We had specifically limited our mutual promises to the three days we were spending together in Wichita Falls. As Julie pointed out, she was 0 for 2 in selecting husbands so perhaps taking things at a slower pace was in order.

And, having assumed far too much years earlier, I was hesitant, lest I make the same mistake now. After all, Julie seemed happy with the life she had made for herself; she had friends, a decent job, no husband shooting the family dog, … .

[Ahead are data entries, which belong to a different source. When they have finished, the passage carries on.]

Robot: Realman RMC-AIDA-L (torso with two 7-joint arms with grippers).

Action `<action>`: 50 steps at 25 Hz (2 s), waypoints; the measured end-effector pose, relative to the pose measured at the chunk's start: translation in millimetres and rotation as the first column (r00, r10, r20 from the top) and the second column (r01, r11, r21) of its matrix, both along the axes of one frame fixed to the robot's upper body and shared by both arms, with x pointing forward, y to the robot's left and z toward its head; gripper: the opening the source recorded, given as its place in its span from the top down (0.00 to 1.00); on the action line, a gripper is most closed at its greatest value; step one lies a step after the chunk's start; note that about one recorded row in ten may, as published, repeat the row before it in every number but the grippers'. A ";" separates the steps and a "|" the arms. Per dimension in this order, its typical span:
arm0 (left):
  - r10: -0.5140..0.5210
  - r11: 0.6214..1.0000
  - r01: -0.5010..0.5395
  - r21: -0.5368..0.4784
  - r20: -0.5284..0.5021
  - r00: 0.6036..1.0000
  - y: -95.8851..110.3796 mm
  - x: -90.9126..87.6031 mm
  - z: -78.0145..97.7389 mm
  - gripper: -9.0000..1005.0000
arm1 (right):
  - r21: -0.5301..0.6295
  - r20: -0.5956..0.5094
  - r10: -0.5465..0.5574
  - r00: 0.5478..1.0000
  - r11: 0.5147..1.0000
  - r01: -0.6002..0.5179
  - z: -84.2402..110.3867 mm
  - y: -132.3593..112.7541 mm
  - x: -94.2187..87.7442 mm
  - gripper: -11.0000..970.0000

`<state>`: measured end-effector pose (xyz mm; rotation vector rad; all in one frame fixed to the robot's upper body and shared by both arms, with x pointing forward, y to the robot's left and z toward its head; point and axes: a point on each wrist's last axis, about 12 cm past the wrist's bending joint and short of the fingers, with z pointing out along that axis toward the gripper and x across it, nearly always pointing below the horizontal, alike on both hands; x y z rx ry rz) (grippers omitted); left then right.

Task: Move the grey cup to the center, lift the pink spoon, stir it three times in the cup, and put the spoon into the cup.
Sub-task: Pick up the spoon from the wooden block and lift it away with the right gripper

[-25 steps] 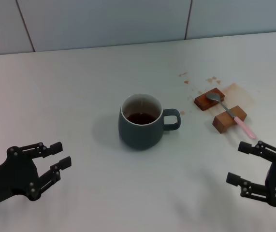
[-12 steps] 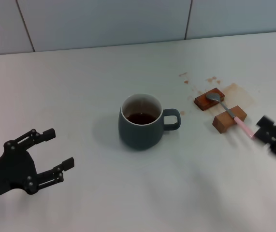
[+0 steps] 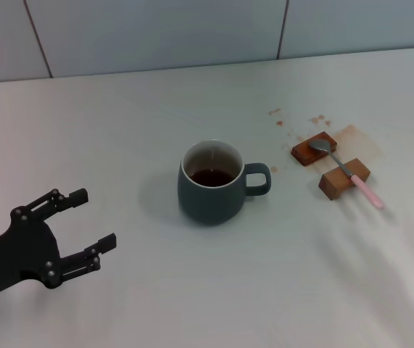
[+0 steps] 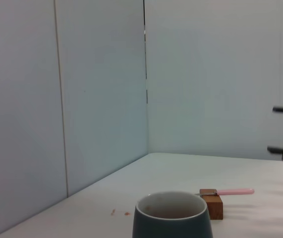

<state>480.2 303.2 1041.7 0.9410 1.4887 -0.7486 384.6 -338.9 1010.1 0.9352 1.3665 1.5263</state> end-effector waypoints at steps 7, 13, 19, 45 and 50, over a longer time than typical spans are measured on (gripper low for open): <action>-0.003 1.000 0.003 -0.001 0.009 1.000 -1.0 1.3 0.9 0.17 | -0.038 -0.143 0.017 0.990 0.999 -0.023 -16.2 1.6 6.3 0.16; 0.016 1.000 -0.015 -0.011 0.023 1.000 0.7 3.6 3.3 0.17 | -0.079 -0.203 0.026 0.979 0.996 -0.043 -23.3 4.1 16.3 0.16; 0.025 1.000 -0.025 -0.018 0.032 0.999 1.7 4.8 4.8 0.17 | -0.097 -0.218 0.054 0.974 0.992 -0.077 -23.5 7.8 28.7 0.16; 0.050 0.998 -0.048 -0.048 0.047 0.998 2.3 3.4 6.4 0.17 | -0.134 -0.256 0.093 0.962 0.982 -0.131 -22.2 17.2 63.6 0.16; 0.054 0.997 -0.051 -0.054 0.051 0.997 2.5 3.8 7.2 0.17 | -0.138 -0.255 0.097 0.962 0.981 -0.135 -21.2 18.7 68.0 0.17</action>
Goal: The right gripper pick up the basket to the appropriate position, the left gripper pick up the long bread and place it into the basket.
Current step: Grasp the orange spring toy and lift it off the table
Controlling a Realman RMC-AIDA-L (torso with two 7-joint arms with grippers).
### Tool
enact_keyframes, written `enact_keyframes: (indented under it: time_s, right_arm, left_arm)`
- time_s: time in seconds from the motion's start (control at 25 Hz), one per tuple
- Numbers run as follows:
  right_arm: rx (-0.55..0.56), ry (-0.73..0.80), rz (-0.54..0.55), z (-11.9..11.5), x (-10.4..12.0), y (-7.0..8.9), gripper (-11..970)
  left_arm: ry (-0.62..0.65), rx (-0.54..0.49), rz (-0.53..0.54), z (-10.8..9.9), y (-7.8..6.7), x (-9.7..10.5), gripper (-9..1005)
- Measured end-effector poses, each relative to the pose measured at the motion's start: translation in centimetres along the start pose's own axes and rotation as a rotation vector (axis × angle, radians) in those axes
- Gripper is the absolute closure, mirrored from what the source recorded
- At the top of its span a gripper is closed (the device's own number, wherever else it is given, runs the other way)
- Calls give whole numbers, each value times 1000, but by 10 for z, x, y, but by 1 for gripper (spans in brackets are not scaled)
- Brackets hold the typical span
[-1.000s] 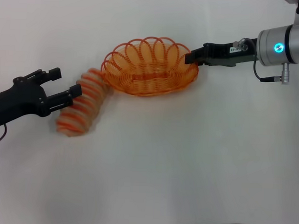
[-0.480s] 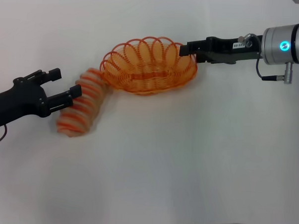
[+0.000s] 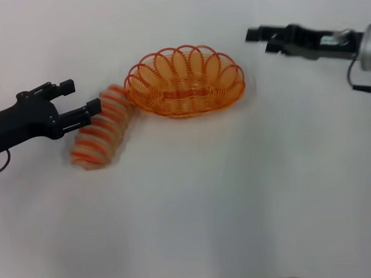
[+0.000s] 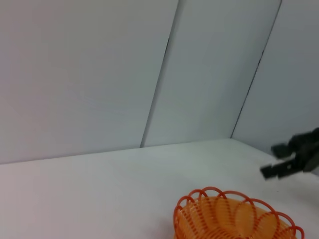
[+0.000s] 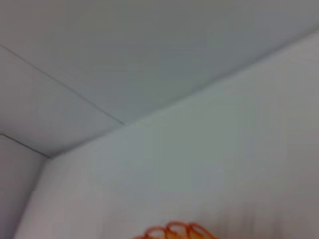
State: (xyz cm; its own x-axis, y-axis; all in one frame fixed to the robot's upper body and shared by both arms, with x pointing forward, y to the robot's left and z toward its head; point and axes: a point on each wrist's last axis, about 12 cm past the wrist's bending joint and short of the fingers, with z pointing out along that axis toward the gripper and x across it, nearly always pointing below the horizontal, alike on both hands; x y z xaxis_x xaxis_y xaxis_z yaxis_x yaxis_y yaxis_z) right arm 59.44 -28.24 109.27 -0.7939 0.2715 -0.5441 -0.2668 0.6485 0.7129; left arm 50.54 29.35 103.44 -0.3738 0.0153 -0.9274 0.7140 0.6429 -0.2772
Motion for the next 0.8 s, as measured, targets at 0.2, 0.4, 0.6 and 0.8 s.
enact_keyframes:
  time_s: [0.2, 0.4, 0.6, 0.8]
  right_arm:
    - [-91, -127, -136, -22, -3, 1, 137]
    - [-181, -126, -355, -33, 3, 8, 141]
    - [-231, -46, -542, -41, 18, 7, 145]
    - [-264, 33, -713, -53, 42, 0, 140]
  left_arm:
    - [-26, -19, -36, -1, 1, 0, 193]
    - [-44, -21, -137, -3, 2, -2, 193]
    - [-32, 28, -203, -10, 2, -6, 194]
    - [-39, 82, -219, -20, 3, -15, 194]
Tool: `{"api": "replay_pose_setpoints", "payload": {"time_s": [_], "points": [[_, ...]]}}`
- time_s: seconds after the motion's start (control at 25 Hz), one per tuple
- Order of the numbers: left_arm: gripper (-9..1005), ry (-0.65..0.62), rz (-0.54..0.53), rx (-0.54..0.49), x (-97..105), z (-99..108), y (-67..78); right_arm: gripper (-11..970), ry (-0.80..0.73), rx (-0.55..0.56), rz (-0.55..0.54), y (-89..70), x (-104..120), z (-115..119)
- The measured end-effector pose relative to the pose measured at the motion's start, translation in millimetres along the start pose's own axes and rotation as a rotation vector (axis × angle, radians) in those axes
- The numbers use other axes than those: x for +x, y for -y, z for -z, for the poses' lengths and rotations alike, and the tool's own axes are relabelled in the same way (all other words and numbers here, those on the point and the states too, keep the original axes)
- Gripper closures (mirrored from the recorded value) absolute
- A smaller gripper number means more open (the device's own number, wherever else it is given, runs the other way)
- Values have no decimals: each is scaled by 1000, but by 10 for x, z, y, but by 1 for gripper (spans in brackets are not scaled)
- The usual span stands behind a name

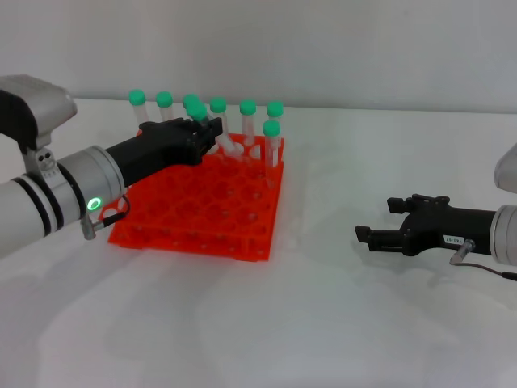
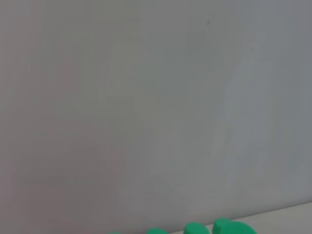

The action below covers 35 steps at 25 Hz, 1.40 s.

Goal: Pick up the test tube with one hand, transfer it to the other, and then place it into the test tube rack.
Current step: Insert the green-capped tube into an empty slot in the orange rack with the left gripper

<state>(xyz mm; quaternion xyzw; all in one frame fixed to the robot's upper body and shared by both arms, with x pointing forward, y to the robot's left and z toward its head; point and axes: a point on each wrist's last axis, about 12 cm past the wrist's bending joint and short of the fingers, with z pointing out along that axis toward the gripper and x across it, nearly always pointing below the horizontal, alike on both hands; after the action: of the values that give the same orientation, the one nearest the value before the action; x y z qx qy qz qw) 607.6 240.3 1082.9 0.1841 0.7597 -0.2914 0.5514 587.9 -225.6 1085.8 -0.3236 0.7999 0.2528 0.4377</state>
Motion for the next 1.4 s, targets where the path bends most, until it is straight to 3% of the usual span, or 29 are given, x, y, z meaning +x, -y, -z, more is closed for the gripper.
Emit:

Nonetheless, I made my pitch for us living together, opening with an offer to leave my marriage immediately and, once my residency was completed, move in with her wherever she wanted to live. I did, however, promote Chicago, tempting her with descriptions of great, semi-exotic food (I was on a mousaka and pastitsio kick at the time), a full spectrum of movie houses (Julie was a hard core cinema addict) and a theater district that extended beyond the local junior college drama department. For the topper, I promised Julie the ultimate gift a guy like me could offer a woman like her — a library with a library ladder (no, library ladder isn’t an euphemism for a bedroom toy; it was …, well, you had to be there).

When I finished, she was silent for 15 to 30 seconds and then — promised to think it over.

I was surprised to find I was not devastated by the “think it over” (i.e., “there isn’t one chance in a gazillion that I’m going to agree to what you want”) response. I am convinced that the laws of metaphysics dictate that 48 consecutive hours of banter and sex with a lost love preclude emotional desolation, regardless of the precipitating event.

Still, it certainly wasn’t the answer I hoped to hear. And I was leaving in the morning.

But there was good news in the offing: we spent the twelve hours before Julie had to take me to the airport talking, laughing, fondling, and screwing.

Then, just before I boarded the plane, Julie gave me a great goodbye kiss

And, then I left Wichita Falls.
Julie’s Story

Next Installment: Leaving On A Jet Plane
Previous Installment: The Letter
First Installment Of Julie’s Story: This Is How A Love Story Began

For more information about Julie Showalter and her writings as well as instructions for finding all of the Julie’s Story posts and downloading a PDF version of all the posts comprising Julie’s Story, go to Julie Showalter FAQ.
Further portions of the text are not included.